Représenter le réel --› copier/imiter (Cf texte d'Hegel, Esthétique: Critique de l'art comme imitation)

Si il y a un sens dans l’œuvre, elle repose sur quelque chose d'autre que l'imitation. On ne va pas au delà de l'apparence/réel. C'est en déformant la réalité qu'on va rendre la réalité. On peut pas représenter la nature de manière réel. L'imitation ne permet pas de représenter la nature de manière vivante. On n'a pas affaire à une réalité vivante --› simulacre. Il faut aller au-delà des apparences voir contre-elle. Paradoxale. C'est en donnant à la chose des apparences, qu'elle n'a pas dans la réalité qu'on la rend vivante.

Giocometti, le marcheur, Ce n'est pas une copie fidèle de la réalité.

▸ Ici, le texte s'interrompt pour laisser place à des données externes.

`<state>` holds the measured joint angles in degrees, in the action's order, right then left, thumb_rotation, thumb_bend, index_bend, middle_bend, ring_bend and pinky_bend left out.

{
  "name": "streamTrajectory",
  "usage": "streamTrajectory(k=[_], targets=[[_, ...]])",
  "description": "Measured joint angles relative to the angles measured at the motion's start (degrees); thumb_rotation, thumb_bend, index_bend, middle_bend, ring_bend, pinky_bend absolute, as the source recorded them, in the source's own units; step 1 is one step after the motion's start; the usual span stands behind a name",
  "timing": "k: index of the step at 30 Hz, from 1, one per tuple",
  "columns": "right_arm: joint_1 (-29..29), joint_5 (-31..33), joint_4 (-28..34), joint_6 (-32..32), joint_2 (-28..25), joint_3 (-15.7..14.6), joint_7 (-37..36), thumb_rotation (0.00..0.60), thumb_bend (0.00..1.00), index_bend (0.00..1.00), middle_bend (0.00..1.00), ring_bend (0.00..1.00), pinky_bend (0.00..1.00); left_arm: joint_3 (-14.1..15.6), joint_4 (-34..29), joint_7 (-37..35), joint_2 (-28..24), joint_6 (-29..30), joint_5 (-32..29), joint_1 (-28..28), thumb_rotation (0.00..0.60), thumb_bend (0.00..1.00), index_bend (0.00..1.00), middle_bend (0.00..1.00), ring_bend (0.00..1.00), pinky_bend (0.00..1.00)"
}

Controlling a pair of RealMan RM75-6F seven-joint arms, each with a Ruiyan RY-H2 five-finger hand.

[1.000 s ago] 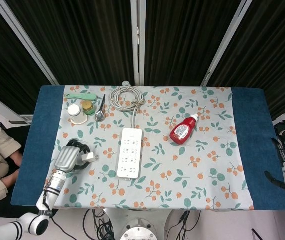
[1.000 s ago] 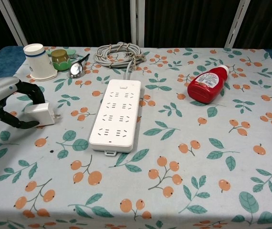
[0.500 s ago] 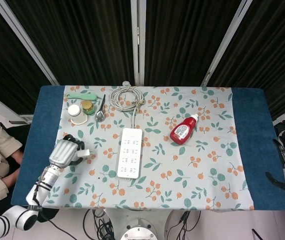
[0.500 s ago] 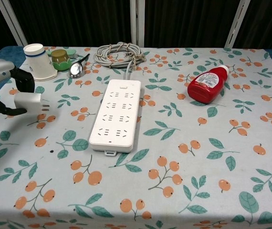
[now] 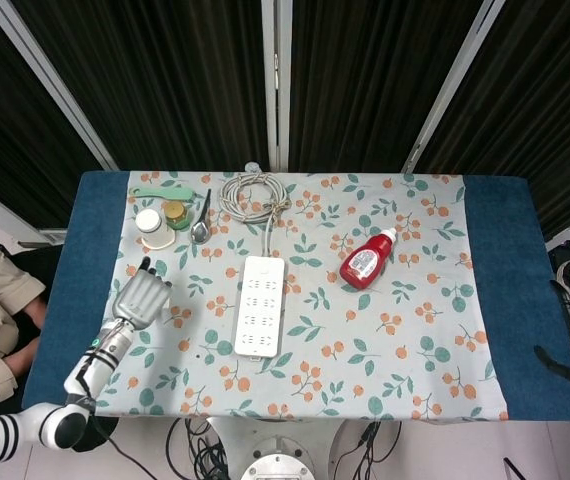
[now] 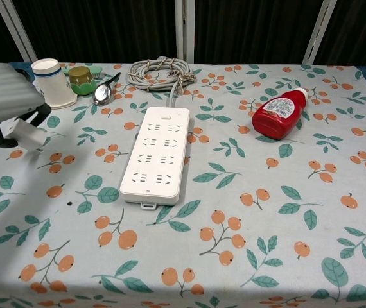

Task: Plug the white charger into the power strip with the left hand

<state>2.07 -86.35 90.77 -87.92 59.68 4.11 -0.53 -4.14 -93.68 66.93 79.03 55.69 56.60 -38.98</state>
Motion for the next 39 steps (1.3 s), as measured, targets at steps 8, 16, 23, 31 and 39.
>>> streamTrajectory(k=[8, 16, 23, 31, 39], targets=[[0.24, 0.26, -0.71, 0.58, 0.29, 0.07, -0.68, 0.600, 0.09, 0.00, 0.02, 0.00, 0.00, 1.11, -4.70, 13.37, 3.25, 2.69, -16.76, -8.64, 0.600, 0.32, 0.46, 0.50, 0.34, 0.16], [0.02, 0.91, -1.13, 0.79, 0.30, 0.12, -1.23, 0.600, 0.09, 0.00, 0.03, 0.00, 0.00, 2.74, -5.83, 14.58, 5.32, 5.26, -21.18, -12.88, 0.600, 0.29, 0.35, 0.45, 0.30, 0.15], [0.05, 1.12, -1.26, 0.95, 0.26, 0.25, -1.44, 0.600, 0.09, 0.00, 0.03, 0.00, 0.00, 4.35, -6.13, 12.74, 5.34, 6.24, -21.48, -14.38, 0.600, 0.28, 0.33, 0.42, 0.30, 0.15], [0.14, 0.90, -1.33, 0.94, 0.28, 0.26, -1.57, 0.600, 0.09, 0.00, 0.04, 0.00, 0.00, 6.09, -7.34, 10.44, 4.72, 7.20, -19.26, -15.08, 0.600, 0.26, 0.26, 0.33, 0.27, 0.15], [-0.15, 0.82, -1.50, 0.46, 0.18, 0.26, -1.87, 0.600, 0.09, 0.00, 0.04, 0.00, 0.00, 6.62, -9.02, 4.48, 3.29, 8.86, -15.29, -14.01, 0.600, 0.13, 0.18, 0.25, 0.19, 0.15]])
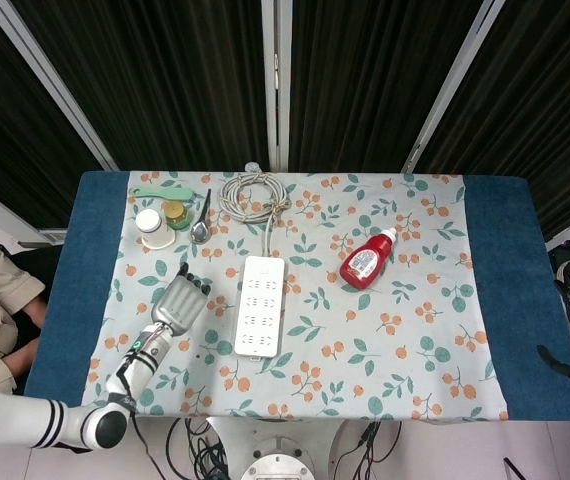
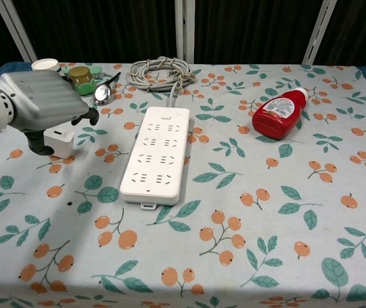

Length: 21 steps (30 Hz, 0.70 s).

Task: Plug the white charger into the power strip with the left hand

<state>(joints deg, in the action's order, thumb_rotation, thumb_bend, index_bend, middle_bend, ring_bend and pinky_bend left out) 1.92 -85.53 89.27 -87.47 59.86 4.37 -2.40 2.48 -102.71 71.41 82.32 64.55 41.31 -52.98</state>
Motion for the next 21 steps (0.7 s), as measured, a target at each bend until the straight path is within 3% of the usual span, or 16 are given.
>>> streamTrajectory(k=[7, 10, 14, 21], targets=[[-0.01, -0.40, -0.18, -0.27, -0.24, 0.04, -0.31, 0.600, 0.09, 0.00, 0.04, 0.00, 0.00, -0.69, 1.79, -18.93, -0.74, 0.52, 9.08, 4.52, 0.600, 0.09, 0.25, 0.25, 0.16, 0.16], [0.08, -0.73, 0.00, -0.34, -0.31, 0.02, -0.15, 0.600, 0.09, 0.00, 0.04, 0.00, 0.00, -0.67, 5.41, -30.64, -0.34, 0.93, 15.11, 7.55, 0.600, 0.13, 0.29, 0.29, 0.16, 0.17], [0.18, -1.06, 0.25, -0.37, -0.27, -0.04, 0.10, 0.600, 0.09, 0.00, 0.04, 0.00, 0.00, -0.67, 11.26, -40.89, 0.79, 1.18, 21.71, 11.02, 0.600, 0.17, 0.32, 0.32, 0.16, 0.17], [0.08, -1.41, 1.11, -0.87, -0.71, -0.06, 0.94, 0.600, 0.09, 0.00, 0.04, 0.00, 0.00, -1.30, 16.72, -44.82, 3.36, 0.74, 25.33, 13.82, 0.600, 0.21, 0.34, 0.37, 0.20, 0.18]])
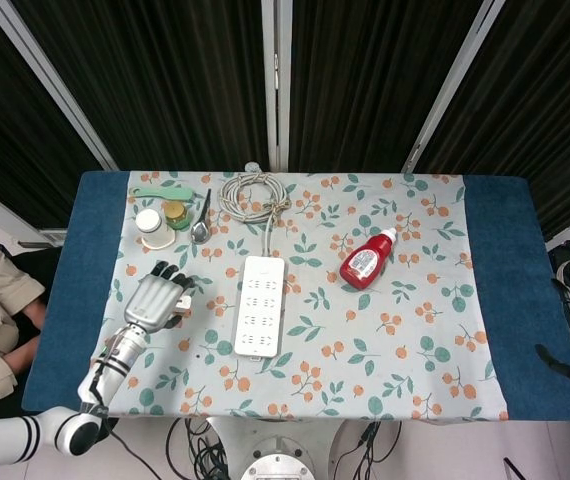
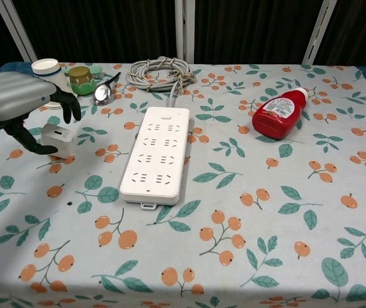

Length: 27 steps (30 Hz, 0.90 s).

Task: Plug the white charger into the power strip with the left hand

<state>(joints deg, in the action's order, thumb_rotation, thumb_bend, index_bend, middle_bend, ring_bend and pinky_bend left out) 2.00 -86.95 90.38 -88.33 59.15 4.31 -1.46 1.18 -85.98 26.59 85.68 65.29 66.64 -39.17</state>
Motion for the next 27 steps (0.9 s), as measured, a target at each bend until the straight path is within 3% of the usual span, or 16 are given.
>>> streamTrajectory(k=[9, 27], targets=[[-0.14, -0.09, 0.95, -0.44, -0.97, 0.17, 0.41, 0.600, 0.09, 0.00, 0.04, 0.00, 0.00, -1.58, 3.89, 0.33, 2.56, -1.56, 0.49, 1.32, 0.600, 0.26, 0.38, 0.41, 0.23, 0.19], [-0.16, 0.08, 1.16, -0.04, -0.80, -0.08, 0.28, 0.600, 0.09, 0.00, 0.04, 0.00, 0.00, -3.20, 4.16, 0.89, 2.42, -2.59, 0.09, 3.17, 0.600, 0.28, 0.44, 0.45, 0.27, 0.20]])
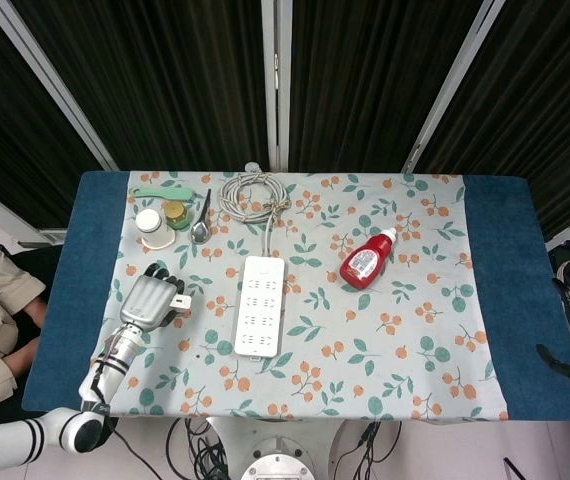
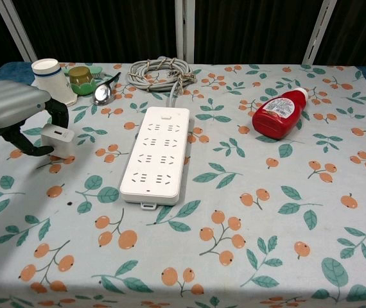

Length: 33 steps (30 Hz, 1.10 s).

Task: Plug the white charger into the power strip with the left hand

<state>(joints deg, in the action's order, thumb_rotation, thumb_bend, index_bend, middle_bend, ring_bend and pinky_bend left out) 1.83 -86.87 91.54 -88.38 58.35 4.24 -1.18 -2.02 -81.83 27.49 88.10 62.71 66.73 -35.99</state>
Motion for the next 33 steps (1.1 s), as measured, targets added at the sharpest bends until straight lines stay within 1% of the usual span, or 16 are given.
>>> streamTrajectory(k=[3, 9, 12, 16, 20, 23, 26, 33], targets=[[-0.20, 0.00, 0.10, -0.29, 0.00, -0.03, 0.02, 0.600, 0.09, 0.00, 0.04, 0.00, 0.00, -0.27, -0.02, -0.89, -0.02, -1.06, -0.10, 0.02, 0.600, 0.29, 0.46, 0.47, 0.28, 0.20], [-0.55, 0.06, 0.37, -0.67, -0.12, -0.11, 0.10, 0.600, 0.09, 0.00, 0.04, 0.00, 0.00, -1.24, 0.92, -4.11, 0.71, -1.03, 0.88, 0.27, 0.600, 0.41, 0.58, 0.60, 0.41, 0.26], [-0.57, 0.02, 0.53, -0.77, -0.21, -0.05, 0.21, 0.600, 0.09, 0.00, 0.04, 0.00, 0.00, -1.80, 1.02, -7.43, 0.93, -0.51, 1.99, 0.59, 0.600, 0.44, 0.61, 0.62, 0.44, 0.30], [-0.42, -0.11, 0.75, -0.72, -0.27, 0.04, 0.45, 0.600, 0.09, 0.00, 0.04, 0.00, 0.00, -2.75, 0.59, -14.43, 0.89, 0.32, 4.30, 0.95, 0.600, 0.46, 0.62, 0.64, 0.45, 0.34], [-0.05, -0.69, 1.12, -0.58, -0.35, 0.09, 0.89, 0.600, 0.09, 0.00, 0.04, 0.00, 0.00, -4.01, -0.08, -23.20, 0.92, 1.56, 8.80, 0.83, 0.600, 0.46, 0.63, 0.65, 0.45, 0.34], [0.31, -1.13, 1.64, -0.33, -0.64, 0.11, 1.48, 0.600, 0.09, 0.00, 0.04, 0.00, 0.00, -5.28, -0.53, -27.92, 1.41, 1.70, 12.13, -0.27, 0.600, 0.46, 0.63, 0.66, 0.45, 0.34], [0.45, -1.43, 2.43, -0.27, -1.16, 0.10, 2.20, 0.600, 0.09, 0.00, 0.04, 0.00, 0.00, -6.58, -0.52, -29.22, 2.52, 0.47, 13.18, -2.21, 0.600, 0.46, 0.63, 0.66, 0.45, 0.34], [0.17, -1.06, 3.88, -0.51, -2.15, 0.09, 3.29, 0.600, 0.09, 0.00, 0.04, 0.00, 0.00, -9.11, 0.57, -29.20, 6.09, -3.75, 12.15, -6.41, 0.600, 0.46, 0.63, 0.66, 0.45, 0.33]])
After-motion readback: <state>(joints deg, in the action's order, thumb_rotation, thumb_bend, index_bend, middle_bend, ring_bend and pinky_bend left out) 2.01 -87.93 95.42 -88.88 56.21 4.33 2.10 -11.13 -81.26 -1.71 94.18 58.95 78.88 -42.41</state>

Caricature --› déformation des traits --› on se rend compte de la chose --› mieux rendre le réel

Zeuxis, les raisons “Art que pour les pigeons”.

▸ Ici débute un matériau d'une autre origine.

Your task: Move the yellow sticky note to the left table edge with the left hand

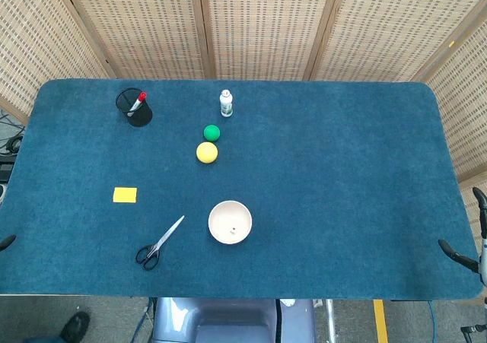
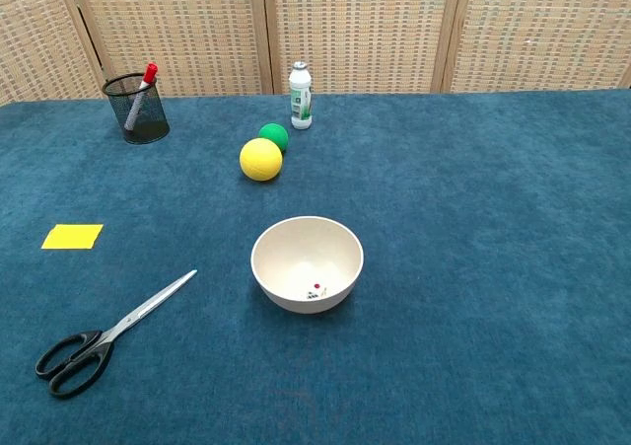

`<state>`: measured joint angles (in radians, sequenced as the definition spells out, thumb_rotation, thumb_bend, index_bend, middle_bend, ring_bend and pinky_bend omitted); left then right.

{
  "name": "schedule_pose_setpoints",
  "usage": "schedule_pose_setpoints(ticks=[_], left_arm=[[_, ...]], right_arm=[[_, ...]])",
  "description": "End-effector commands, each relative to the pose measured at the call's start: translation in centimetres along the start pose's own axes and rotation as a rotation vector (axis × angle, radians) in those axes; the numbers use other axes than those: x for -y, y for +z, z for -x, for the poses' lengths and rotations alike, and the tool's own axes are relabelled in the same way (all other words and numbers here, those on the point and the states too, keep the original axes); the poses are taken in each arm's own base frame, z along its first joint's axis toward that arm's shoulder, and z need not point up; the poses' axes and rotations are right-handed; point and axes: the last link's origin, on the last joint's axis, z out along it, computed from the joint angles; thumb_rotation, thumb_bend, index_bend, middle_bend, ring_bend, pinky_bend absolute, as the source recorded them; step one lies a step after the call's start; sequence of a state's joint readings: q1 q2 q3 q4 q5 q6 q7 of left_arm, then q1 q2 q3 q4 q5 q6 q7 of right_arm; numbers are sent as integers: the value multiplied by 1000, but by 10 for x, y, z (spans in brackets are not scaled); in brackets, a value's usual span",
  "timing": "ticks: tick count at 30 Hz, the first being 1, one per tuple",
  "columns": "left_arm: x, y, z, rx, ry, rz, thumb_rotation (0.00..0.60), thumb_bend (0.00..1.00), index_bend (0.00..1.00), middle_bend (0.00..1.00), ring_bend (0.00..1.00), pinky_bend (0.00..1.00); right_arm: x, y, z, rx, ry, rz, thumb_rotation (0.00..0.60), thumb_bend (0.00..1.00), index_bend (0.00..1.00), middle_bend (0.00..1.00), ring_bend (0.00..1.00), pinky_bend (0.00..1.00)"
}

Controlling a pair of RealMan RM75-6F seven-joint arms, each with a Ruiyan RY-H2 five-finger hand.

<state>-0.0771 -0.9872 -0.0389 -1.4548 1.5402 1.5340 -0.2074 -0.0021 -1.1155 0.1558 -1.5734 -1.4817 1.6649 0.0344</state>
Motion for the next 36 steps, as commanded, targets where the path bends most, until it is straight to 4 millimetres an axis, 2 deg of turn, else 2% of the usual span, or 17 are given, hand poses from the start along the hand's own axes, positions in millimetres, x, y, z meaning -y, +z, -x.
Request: schedule_pose_setpoints(ticks=[1,11,14,17,23,27,29,30,36], left_arm=[[0,0,1,3,2,-1,600,0,0,0,0,0],[-3,13,16,81,15,34,600,0,0,0,0,0],[-8,27,21,151,13,62,600,19,0,0,0,0],[-13,41,24,200,25,84,600,86,0,0,0,0],[-37,77,32,308,99,153,600,235,4,0,0,0],[-58,103,40,336,170,194,600,292,55,0,0,0],[-77,129,57,389,204,220,600,313,92,0,0,0],[-81,136,61,399,208,216,600,321,115,0,0,0],[-98,157,82,451,207,207,600,367,217,0,0,0]], right_arm=[[0,0,0,2,0,0,600,0,0,0,0,0],[0,1,0,7,4,3,600,0,0,0,0,0],[-1,2,1,12,2,8,600,0,0,0,0,0],[-1,3,3,18,-1,11,600,0,0,0,0,0],[-2,5,5,27,-2,18,600,0,0,0,0,0],[-3,6,7,37,-4,24,600,0,0,0,0,0],[-4,7,9,49,-8,26,600,0,0,0,0,0],[-4,7,10,50,-8,26,600,0,0,0,0,0],[-4,9,12,61,-8,28,600,0,0,0,0,0]])
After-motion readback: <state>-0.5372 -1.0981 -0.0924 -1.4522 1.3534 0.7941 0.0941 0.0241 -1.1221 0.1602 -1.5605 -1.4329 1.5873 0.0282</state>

Hegel --› art qui se contenterait d'imiter --› vouer à l'échec

 

Conclusion --› C'est pas en imitant les apparences qu'on représente mieux le réel mais en exprimant la manière de le voir. L’œuvre d'art objective notre perception des choses. Ce qui est subjectif dans l'art --› vision. La vérité d'une œuvre d'art, se donner une représentation des choses et non pas une réplique de la chose. Expression non purement subjective --› fantaisiste/arbitraire. Nous arrache du réel pour la rendre plus vraie. ( Cf Le coq de Picasso ). Fait voir l'invisible. Le sens auquel renvoie l’œuvre d'art n'est pas seulement a retrouver dans l’œuvre mais à constituer dans le présent de la perception. Elle se constitue de celui qui regarder l’œuvre. L’œuvre d'art est une médiation entre l'artiste et le spectateur. --› rend contemporain ( --› être présent à ) ce qu'elle représente. Cf texte d'Arthur Danto, “Le monde de l'art”, Différent de la matière/ forme. Ce qui caractérise l’œuvre d'art c'est la construction interprétative --› c'est l'importance qui transfigure le banal, l'ordinaire en œuvre d'art. Cette transformation dépend d'un contexte culturel favorable.